Preferably, the annular columnar structure includes: the three-part annular support comprises a main shaft, three longitudinal partition plates and an upper annular plate and a lower annular plate, the upper annular plate and the lower annular plate are fixed on the main shaft, the longitudinal partition plates can rotate around the main shaft at a fixed interval, a spacing material is arranged between any two longitudinal partition plates, the spacing material is provided with a plurality of wedge-shaped structures, and the tip parts of the wedge-shaped structures are arranged in a staggered manner in the upper direction and the lower direction.

Preferably, three longitudinal partitions form three groups of spacer material therebetween, at least one group of spacer material of the three groups having a total weight different from the total weight of the other two groups of spacer material, and the total weights of the remaining two groups of spacer material are identical to each other.

Preferably, the portable electronic device further comprises a cover, wherein the cover is arranged above the shell, the middle of the cover is raised, two sides of the cover are inclined downwards, and two sides of the cover are fixed on the side parts of the shell respectively.

Preferably, the axial upper position of covering sets up the vent, the below position sets up the outlet, avoids forming ponding between covering and casing.

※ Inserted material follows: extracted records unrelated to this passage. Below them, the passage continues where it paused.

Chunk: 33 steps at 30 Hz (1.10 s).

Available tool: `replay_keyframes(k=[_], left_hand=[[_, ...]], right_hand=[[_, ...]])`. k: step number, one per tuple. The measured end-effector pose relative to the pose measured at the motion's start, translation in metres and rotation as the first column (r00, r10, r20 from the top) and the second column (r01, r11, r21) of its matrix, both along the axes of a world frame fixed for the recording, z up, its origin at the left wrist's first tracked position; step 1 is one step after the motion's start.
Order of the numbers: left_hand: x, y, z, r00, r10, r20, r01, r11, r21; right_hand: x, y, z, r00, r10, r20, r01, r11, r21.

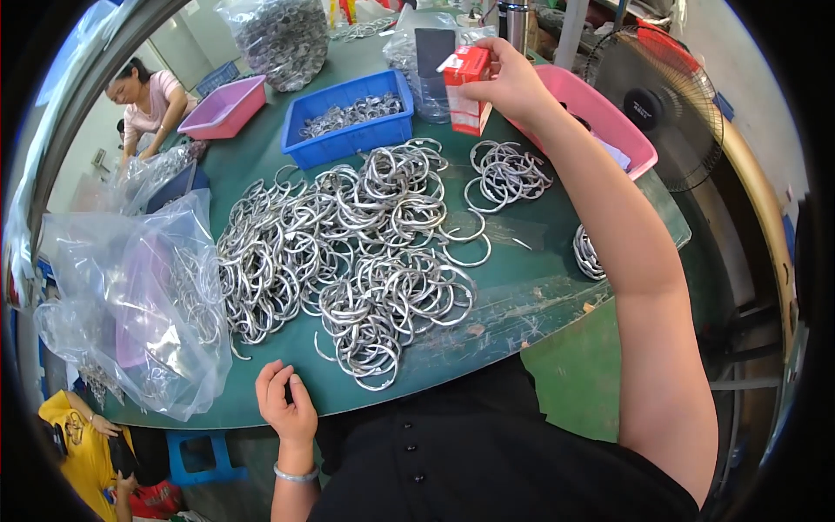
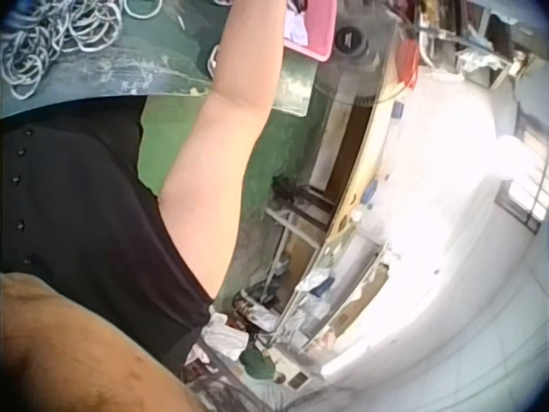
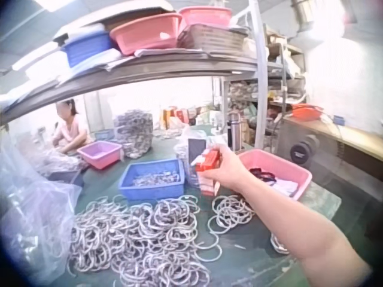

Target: The person sorts metal rings by hand, selecting them from a large pile on a table and placing them into a plastic bag.

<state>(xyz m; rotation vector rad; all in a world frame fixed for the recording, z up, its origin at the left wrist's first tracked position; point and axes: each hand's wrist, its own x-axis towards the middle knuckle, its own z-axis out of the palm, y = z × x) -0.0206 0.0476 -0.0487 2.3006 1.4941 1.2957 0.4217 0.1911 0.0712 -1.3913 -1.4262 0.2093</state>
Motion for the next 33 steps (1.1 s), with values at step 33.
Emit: replay_keyframes(k=[33], left_hand=[[-0.010,-0.002,-0.003,0.998,-0.017,0.056,0.015,0.999,0.034]], right_hand=[[-0.134,-0.078,-0.038,0.715,0.236,0.658,-0.347,0.937,0.041]])
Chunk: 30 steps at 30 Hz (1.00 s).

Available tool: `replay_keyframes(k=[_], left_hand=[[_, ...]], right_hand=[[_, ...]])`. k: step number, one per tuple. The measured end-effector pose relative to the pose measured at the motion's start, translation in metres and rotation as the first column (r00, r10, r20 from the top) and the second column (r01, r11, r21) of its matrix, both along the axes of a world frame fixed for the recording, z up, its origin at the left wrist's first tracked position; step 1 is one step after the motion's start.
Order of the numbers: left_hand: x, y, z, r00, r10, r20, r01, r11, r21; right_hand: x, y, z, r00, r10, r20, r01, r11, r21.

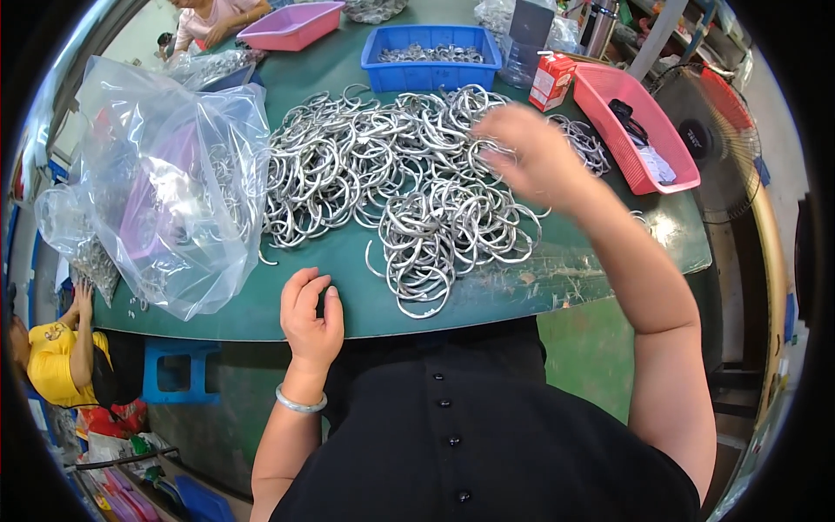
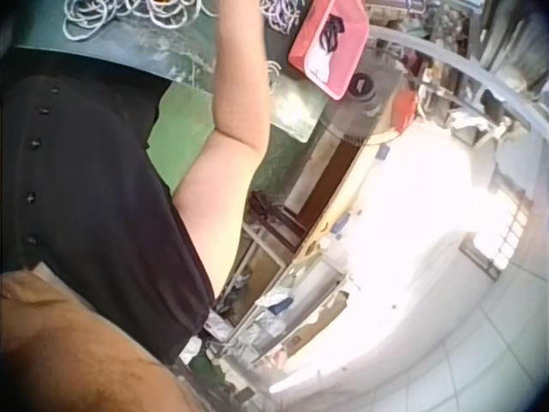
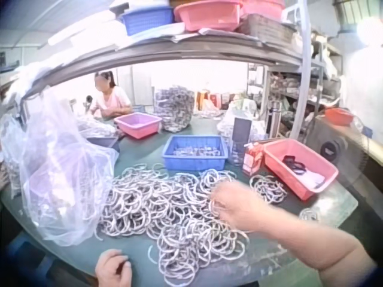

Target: The person sorts metal rings by hand, selecting them from a large pile on a table and placing them into a plastic bag.

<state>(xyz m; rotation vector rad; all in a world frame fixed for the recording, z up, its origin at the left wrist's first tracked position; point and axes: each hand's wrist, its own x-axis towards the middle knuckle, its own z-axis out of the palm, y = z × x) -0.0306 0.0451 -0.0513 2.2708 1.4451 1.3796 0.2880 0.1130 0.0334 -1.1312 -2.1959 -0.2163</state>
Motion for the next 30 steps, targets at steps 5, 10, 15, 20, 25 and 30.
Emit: replay_keyframes(k=[5,10,15,20,25,30], left_hand=[[-0.002,0.001,0.004,0.999,-0.042,0.025,0.043,0.998,-0.039],[0.006,-0.006,0.013,0.991,-0.132,0.027,0.133,0.991,-0.031],[0.020,-0.006,0.015,0.967,-0.253,0.033,0.255,0.963,-0.084],[0.027,-0.005,0.015,0.955,-0.296,0.027,0.297,0.949,-0.104],[0.029,-0.004,0.010,0.960,-0.282,0.007,0.281,0.958,-0.051],[0.031,-0.006,0.008,0.958,-0.283,-0.034,0.282,0.958,-0.044]], right_hand=[[-0.052,-0.029,-0.013,0.980,0.195,0.047,-0.183,0.965,-0.190],[-0.061,-0.030,-0.028,0.986,0.157,0.061,-0.140,0.966,-0.218],[-0.053,-0.023,-0.022,0.982,0.179,-0.054,-0.186,0.918,-0.351],[-0.049,-0.021,0.002,0.978,0.169,0.119,-0.105,0.903,-0.416],[-0.083,0.013,0.008,0.966,0.231,0.112,-0.184,0.927,-0.325],[-0.097,0.050,0.002,0.869,0.343,0.357,0.015,0.702,-0.712]])
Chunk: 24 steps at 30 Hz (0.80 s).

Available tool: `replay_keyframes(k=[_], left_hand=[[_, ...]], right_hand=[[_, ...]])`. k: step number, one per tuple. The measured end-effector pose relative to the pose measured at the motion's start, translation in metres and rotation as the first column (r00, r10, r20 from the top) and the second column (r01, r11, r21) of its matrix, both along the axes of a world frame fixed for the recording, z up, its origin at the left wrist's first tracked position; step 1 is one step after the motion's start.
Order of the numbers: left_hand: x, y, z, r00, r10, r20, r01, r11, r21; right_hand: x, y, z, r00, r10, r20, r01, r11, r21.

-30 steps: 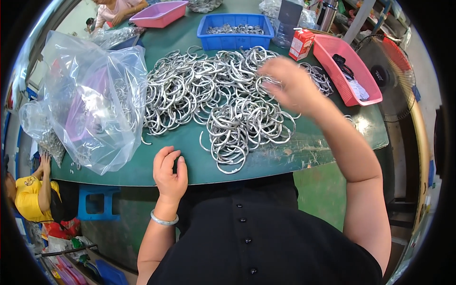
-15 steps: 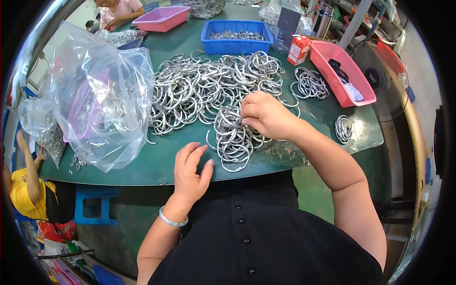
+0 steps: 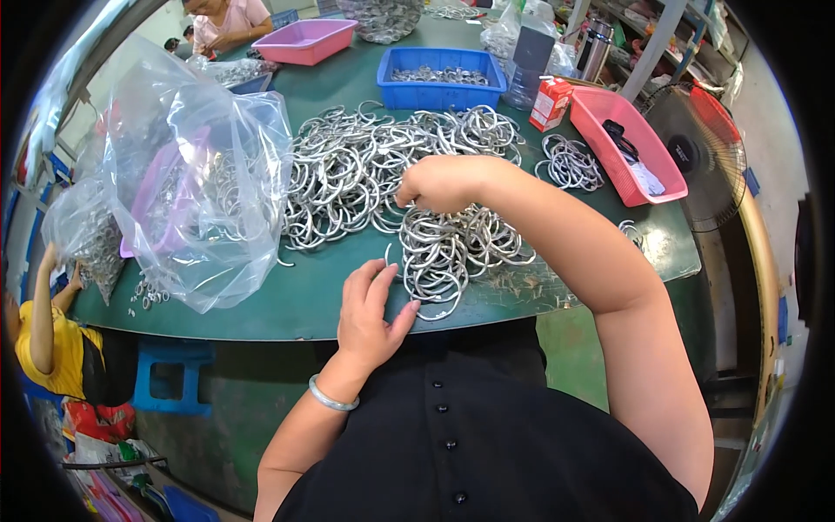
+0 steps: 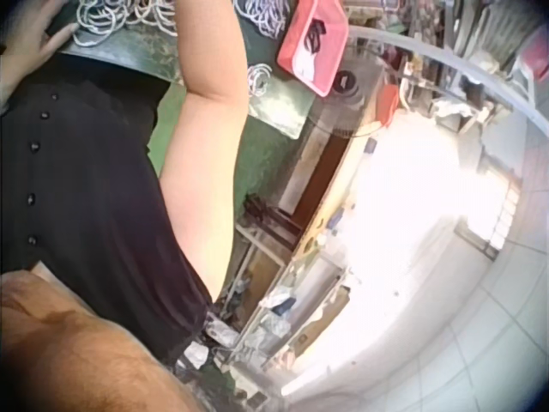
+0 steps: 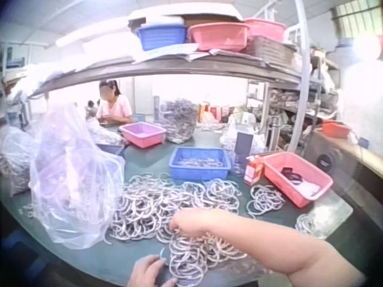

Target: The person sorts metal rings by hand, selecting them from a large pile on a table and placing them into a plastic bag.

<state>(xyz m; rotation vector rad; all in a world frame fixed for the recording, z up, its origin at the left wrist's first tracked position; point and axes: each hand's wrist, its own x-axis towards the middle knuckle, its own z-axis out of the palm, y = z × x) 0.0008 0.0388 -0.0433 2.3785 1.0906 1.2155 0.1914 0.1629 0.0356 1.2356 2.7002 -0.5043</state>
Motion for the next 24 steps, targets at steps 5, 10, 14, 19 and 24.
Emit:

Preferably, the antenna comprises a dual-mode patch antenna, a band-pass filter and a two-stage amplifier, wherein a signal received by the patch antenna is amplified by the first-stage amplifier, filtered by the band-pass filter, transmitted to the second-stage amplifier, amplified and output to the radio frequency channel module 2.

Preferably, the band-pass filter and the two-stage amplifier of the antenna 1 are integrally mounted on a circuit board, the separation partition plate is provided with a signal transmission hole penetrating through the partition plate, the signal transmission hole is hermetically connected with the separation partition plate, and a signal output by the patch antenna is transmitted to the circuit board through the signal transmission hole.

Preferably, the middle part of the shell is provided with a transverse positioning groove, a rubber cushion pad is arranged in the transverse positioning groove, and the separation partition plate (8) is fixed in the transverse positioning groove through an elastic rubber pad.

Firstly, a shielding mechanism is arranged above the navigation signal receiver, so that the equipment is prevented from overheating inside the equipment due to the fact that the equipment passes through desert and other hot areas, and further the equipment is prevented from being damaged or invalid; secondly, a double-layer damping mechanism is arranged in the device, and the antenna and the circuit board are prevented from being damaged by mechanical transmission of the device mounting platform through a uniquely designed shell body inner and middle suspension structure and a resonance preventing mechanism in a matching way, so that the influence of resonance problems caused by elastic fixation on the device and the signal quality can be avoided; finally, in a preferred implementation mode, the Beidou and GPS dual-mode positioning and signal processing module is further integrated, and the dual-mode track prediction correction positioning module with innovative design is adopted, so that higher positioning accuracy can be provided under the condition of relatively poor signal quality.

The Beidou navigation signal receiving equipment can be used in scenes with worse operation environment, provides more stable and high-quality navigation positioning service for customers, and effectively reduces damage and signal interference caused by vibration.

Drawings

Fig. 1 is a schematic diagram of the overall structure of a signal receiving apparatus according to the present invention;

FIG. 2 is a schematic structural view of a columnar shock-absorbing structure according to the present invention;

FIG. 3 is a schematic structural diagram of a filling body in the columnar shock-absorbing structure according to the present invention;

fig. 4 is a schematic top view of the pillar-shaped shock-absorbing structure of the present invention.

Detailed Description

The present invention will be described in further detail with reference to examples and drawings, but the present invention is not limited thereto.

As shown in fig. 1, the navigation satellite signal receiver of the present embodiment includes: antenna 1, radio frequency channel module 2, big dipper signal processing module 3, casing 4, damping mechanism 5 and circuit board 6.

The antenna 1 is configured to receive navigation satellite signals of multiple beams, where the navigation satellite signals at least include broadcast signals of three navigation satellites with different azimuth angles.

The radio frequency channel module 2 is used for converting the navigation satellite signal of each wave beam received by the antenna into an intermediate frequency digital signal and outputting the intermediate frequency digital signal to the Beidou signal processing module 3.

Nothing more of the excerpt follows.